Avoid code and other duplication.
Simplicity and Clarity.
Generality and Extensibility.
Abstraction and Encapsulation.
Reuse and Decoupling.
Maintainability.
Supportability and Traceability.

Testability and Test Suite

Was the test suite written before, during or after the module? The benefits of Test Driven Development are well known and I won't further elaborate here.

Are there nicely commented tests covering the examples in the documentation? I strongly encourage this because: it acts as tutorial material for someone browsing the test suite; and it ensures the examples given in the documentation actually work.

How isolated/independent are the tests? Can they be run in any order? Are boundary conditions tested? Are errors and exceptions tested?

How maintainable is the test suite? How long does it take to run? Is it one monolithic script or broken into a number of smaller ones, one per functional area? Are Mocks/Stubs employed, where practicable, to test platform-specific features on all platforms?

Test suite code coverage (via Devel::Cover) should be at least 80% in my view. POD coverage should be 100% and is easily enforced via pod-coverage.t (auto-generated by Module::Starter):

use Test::More;
eval "use Test::Pod::Coverage 0.08";
plan skip_all => "Test::Pod::Coverage 0.08 required for testing POD co
+verage" if $@;
all_pod_coverage_ok();
[download]

Update (2009): Nowadays, you can use Test::XT to generate "best practice" author tests. See also this alias use.perl.org journal.

Dependencies

When should you depend on another CPAN module rather than write your own code?

Every module you add as a dependency is a module that can restrict your module -- if one of your module's dependencies is Linux-only, for example, then your module is now Linux-only; if another requires Perl 5.20+ so do you; if one of your dependencies has a bug, you also have that bug; if a new release of one of your dependencies fails, the likelihood of your release being unable to install increases; take care with dependencies having a different license to yours. Don't introduce dependencies lightly.
As noted at Release::Checklist, there are two types of modules: functional modules, like DBI, and developer convenience modules, like Modern::Perl. Don't add developer convenience modules as a dependency.
It's usually best to use popular, quality CPAN modules in complex domains (e.g. DBI and XML) rather than roll your own. Doing so allows you to leverage the work of experts in fields that you are probably not expert in. Moreover, widely used CPAN modules tend to be robust and have fewer bugs than code you write yourself because they are tested by more users and in many different environments.
For small and simple modules, on the other hand, such as slurping a file, rolling your own code is usually better than paying the dependency cost of an external module.
Cost vs Risk. Though using CPAN modules seems "free", there are hidden snags. What if your dependent module has a security vulnerability?
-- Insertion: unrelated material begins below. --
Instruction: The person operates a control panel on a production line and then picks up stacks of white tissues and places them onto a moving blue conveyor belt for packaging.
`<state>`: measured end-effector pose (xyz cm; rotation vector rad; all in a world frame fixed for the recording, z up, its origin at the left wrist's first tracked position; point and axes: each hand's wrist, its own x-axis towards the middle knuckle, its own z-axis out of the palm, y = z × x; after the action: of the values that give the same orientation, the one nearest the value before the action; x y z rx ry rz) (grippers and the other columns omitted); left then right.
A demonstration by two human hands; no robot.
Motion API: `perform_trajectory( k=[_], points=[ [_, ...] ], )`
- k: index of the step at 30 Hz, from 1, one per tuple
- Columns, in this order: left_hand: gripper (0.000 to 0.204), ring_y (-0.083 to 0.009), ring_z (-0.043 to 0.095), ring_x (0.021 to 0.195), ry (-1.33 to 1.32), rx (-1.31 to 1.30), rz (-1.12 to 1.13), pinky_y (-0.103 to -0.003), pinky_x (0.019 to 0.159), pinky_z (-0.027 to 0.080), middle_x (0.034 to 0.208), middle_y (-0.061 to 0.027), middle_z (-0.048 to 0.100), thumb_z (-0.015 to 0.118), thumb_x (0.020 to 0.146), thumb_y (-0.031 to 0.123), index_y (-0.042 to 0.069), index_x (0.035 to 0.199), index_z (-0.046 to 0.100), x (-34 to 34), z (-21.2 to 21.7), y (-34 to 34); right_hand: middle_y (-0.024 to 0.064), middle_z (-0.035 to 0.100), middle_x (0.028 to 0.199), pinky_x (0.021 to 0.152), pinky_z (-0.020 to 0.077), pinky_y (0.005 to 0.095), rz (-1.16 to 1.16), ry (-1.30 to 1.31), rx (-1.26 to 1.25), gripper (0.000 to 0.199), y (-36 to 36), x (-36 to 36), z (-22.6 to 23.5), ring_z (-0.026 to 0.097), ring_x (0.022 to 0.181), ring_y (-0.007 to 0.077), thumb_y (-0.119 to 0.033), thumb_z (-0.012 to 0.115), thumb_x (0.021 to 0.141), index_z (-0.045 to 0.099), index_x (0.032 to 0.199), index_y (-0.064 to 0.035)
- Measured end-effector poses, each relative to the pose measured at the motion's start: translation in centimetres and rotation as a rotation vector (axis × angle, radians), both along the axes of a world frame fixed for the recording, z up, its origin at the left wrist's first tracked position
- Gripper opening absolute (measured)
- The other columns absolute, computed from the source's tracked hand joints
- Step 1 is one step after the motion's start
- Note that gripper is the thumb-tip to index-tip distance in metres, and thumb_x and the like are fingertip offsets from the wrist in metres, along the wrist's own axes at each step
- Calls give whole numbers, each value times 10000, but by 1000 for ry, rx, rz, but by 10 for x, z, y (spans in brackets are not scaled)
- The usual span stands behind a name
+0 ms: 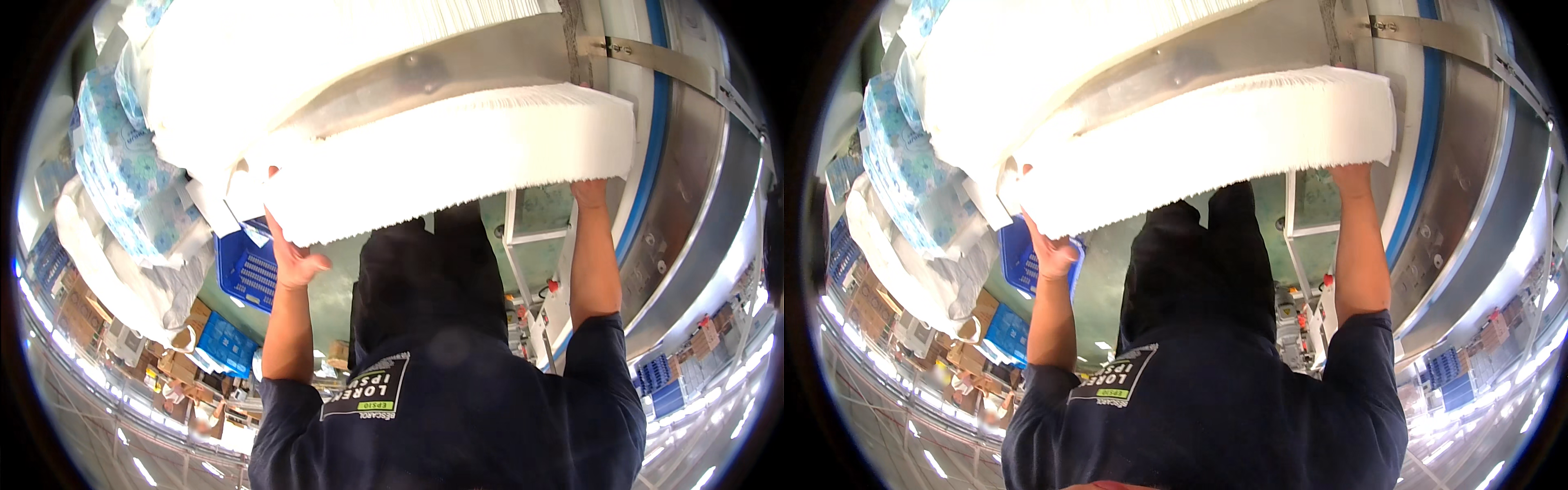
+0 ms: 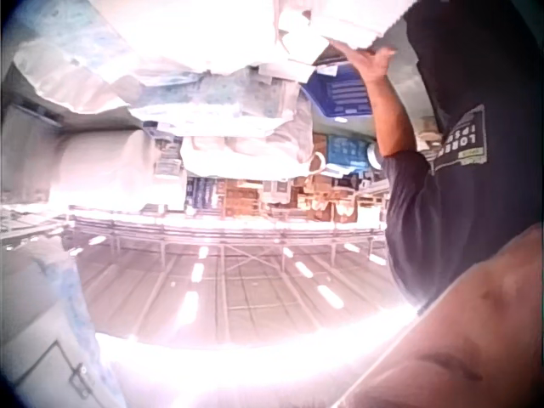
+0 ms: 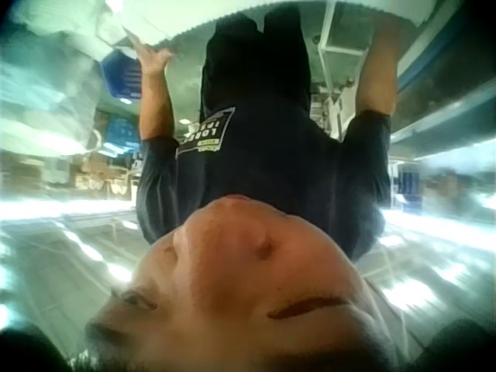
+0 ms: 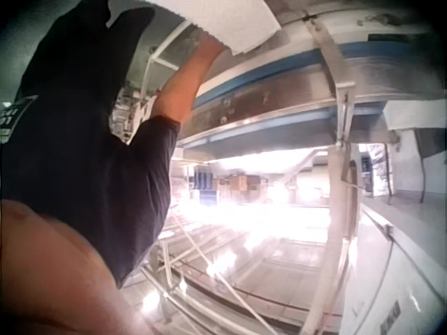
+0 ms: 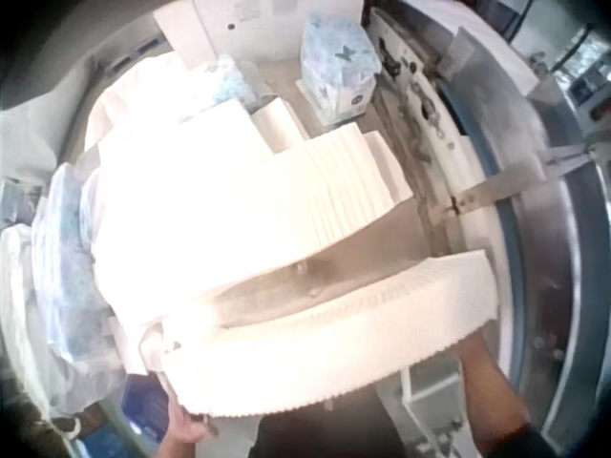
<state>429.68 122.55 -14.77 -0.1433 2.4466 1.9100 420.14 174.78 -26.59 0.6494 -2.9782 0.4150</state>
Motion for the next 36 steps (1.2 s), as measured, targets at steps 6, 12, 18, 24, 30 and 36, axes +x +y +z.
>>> perform_trajectory(
  k=[6,12,18,24,30,36],
  points=[
    [1279,-366,126,1544,-39,50,7,-519,1231,186,1673,-231,36,784,749,643,48,1614,52,-10,-35,14,136,533,1457,1183,290,520,-270,-281,-399,571,-12,25,-22,463,1369,355,-327,672,921,547,1431,-103],
    [1147,-323,192,1533,26,397,133,-462,1224,219,1685,-188,70,787,825,405,27,1612,43,-32,-4,37,140,517,1474,1189,290,505,-96,-129,0,601,-28,35,-35,446,1392,334,-351,676,917,530,1443,-98],
    [1087,-283,279,1482,-71,74,-16,-389,1199,261,1645,-177,205,776,837,293,22,1613,64,-29,-30,17,153,478,1500,1144,363,487,36,116,-5,649,-55,22,1,467,1366,356,-351,713,881,517,1429,-65],
    [706,-284,333,1472,-14,578,330,-453,1206,301,1625,-143,295,491,1047,390,85,1608,189,-43,46,41,105,387,1589,1195,309,448,-550,-400,-1790,757,-136,28,154,408,1431,269,-360,706,928,363,1543,-83],
    [806,-341,335,1473,-17,610,90,-511,1198,312,1626,-168,287,489,1035,468,88,1622,88,-66,150,97,130,356,1607,1197,307,437,-352,78,-1564,719,-56,84,276,401,1436,287,-322,703,951,368,1554,-121],
    [697,-275,488,1347,192,125,-781,-403,1120,382,1497,-182,473,712,898,154,-28,1488,390,-66,224,256,160,539,1438,1094,426,411,-752,530,-834,864,95,207,350,551,1282,293,-266,895,736,462,1445,-28]
  ],
)
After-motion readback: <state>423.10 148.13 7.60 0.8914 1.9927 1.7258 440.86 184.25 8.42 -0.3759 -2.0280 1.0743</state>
What if the author abandons it? How quickly can you isolate/troubleshoot a bug in its code?
Quality and Trust. Before introducing a dependency, it's worth checking CPAN ratings, Kwalitee score, bug counts, how quickly are bugs fixed etc. Does it contain gratuitous/unnecessary dependencies? (the ::Tiny CPAN modules were a reaction against modules that seemed to haul in half of CPAN as dependencies).
Popularity. When you use a 3rd party module, you want it to be popular and widely supported; you want to be able to ask for advice on using it; you don't want it to die. Moreover, if your module depends on a very popular CPAN module, there's a good chance your module's users will already have it installed.

Update: the Judging the Quality of a CPAN module checklist at Re: Choosing the right module (Judging the Quality of a CPAN module References) might help you decide whether to add a 3rd party CPAN module as a dependency.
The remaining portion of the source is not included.